Blizzard declared in December 2008 that its fantasy MMORPG reached 11.5 million subscribers following the launch of its second expansion pack, Wrath of the Lich King. However, it stalled around then and by February 2010 still only had 11.5 million.
Not all of the twelve million are subscribers in the conventional sense, mind. Blizzard's definition also covers players who've accessed the game from an "Internet Game Room"--an Internet cafe where it's playable subscription-free--within the last thirty days as well as all still playing the free month included with a new copy. Blizzard explains:
World of Warcraft subscribers include individuals who have paid a subscription fee or have an active prepaid card to play World of Warcraft, as well as those who have purchased the game and are within their free month of access. Internet Game Room players who have accessed the game over the last thirty days are also counted as subscribers. The above definition excludes all players under free promotional subscriptions, expired or cancelled subscriptions, and expired prepaid cards. Subscribers in licensees' territories are defined along the same rules.

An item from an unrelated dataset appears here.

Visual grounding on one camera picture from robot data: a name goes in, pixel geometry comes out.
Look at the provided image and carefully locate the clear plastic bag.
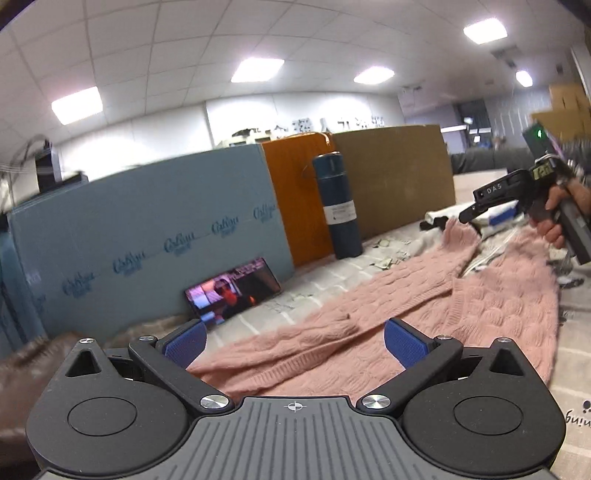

Blizzard gives no indication of how the playerbase breaks down into these categories. The developer also offers no explanation of where the spurt might have come from (as why wouldn't everyone want to play their game?) but does mention that it comes "in the wake of" WoW's long-overdue official mainland Chinese launch on August 31, as well as ahead of the December 7 launch of World of Warcraft's third expansion pack 'Cataclysm.'
"The support and enthusiasm that gamers across the world continue to show for World of Warcraft reaffirms our belief that it offers one of the best entertainment values available today," Blizzard CEO and co-founder Mike Morhaime said in the announcement. "We are as committed as ever to taking the game to new heights, and we look forward to demonstrating that with Cataclysm in December."